Not even one who was willing to pay him.

Looking around the large, empty main room of the casino, she supposed she should not have been surprised by that either. After all, a man who owned a casino that dealt in the kind of finances accounted in the large, leather-bound ledger she’d discovered when she’d entered his office was not the kind of man who could be tempted by twenty-five pounds. Or fifty.

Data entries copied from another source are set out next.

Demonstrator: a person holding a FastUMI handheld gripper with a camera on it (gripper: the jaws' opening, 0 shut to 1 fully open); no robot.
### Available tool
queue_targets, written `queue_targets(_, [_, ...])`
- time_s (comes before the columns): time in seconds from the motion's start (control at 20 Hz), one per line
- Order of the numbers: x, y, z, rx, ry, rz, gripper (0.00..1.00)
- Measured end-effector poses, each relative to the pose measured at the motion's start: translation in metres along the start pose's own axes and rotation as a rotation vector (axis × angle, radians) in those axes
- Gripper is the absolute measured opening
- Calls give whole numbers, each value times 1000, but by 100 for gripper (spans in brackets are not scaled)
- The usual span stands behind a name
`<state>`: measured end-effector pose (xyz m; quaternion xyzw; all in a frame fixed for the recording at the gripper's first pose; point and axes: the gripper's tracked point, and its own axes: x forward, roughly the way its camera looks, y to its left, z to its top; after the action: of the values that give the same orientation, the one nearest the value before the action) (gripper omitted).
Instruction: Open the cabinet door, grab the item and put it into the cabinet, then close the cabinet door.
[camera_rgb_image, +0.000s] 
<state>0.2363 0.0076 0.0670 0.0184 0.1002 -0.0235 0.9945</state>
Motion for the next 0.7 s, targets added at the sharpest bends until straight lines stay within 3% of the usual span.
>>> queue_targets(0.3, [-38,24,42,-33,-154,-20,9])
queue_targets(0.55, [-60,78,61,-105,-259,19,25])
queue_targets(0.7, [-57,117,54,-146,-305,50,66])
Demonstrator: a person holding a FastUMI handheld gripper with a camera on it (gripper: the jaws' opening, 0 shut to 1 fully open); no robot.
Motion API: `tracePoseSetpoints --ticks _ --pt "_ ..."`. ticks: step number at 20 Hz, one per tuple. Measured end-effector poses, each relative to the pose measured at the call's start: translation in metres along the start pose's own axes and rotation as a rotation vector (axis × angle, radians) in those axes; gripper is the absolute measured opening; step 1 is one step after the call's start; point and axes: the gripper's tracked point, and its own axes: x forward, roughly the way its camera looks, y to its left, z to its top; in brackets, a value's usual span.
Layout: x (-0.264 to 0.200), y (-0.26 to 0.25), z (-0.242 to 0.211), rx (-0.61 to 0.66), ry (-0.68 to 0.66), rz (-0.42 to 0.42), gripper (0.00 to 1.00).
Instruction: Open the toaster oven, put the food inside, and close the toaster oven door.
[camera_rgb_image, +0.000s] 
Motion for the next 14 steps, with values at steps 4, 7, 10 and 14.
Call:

That, she should have considered.

It was a pity, really. He’d seemed altogether promising. The most promising option when she’d conceived of the plan, several nights earlier after reading the text of the ceremony to which she would be a party in two weeks’ time.

Carnal lust.

Procreation.

It was wrong, was it not, that a woman was made party to such things without any experience? Without even a sound explanation of the items in question? And that was before the priest even came to the bits relating to obedience and servitude.

It was all entirely unsettling.

Even more unsettling when she considered how disappointed she’d been that Mr. Cross had refused her.

She would have liked to have spent more time with his abacus.

Not just the abacus.

Pippa did not believe in lying, either to herself or to others. It was perfectly fine if those around her wanted to hide the truth, but she had found long ago that dishonesty only made for more work in the long run.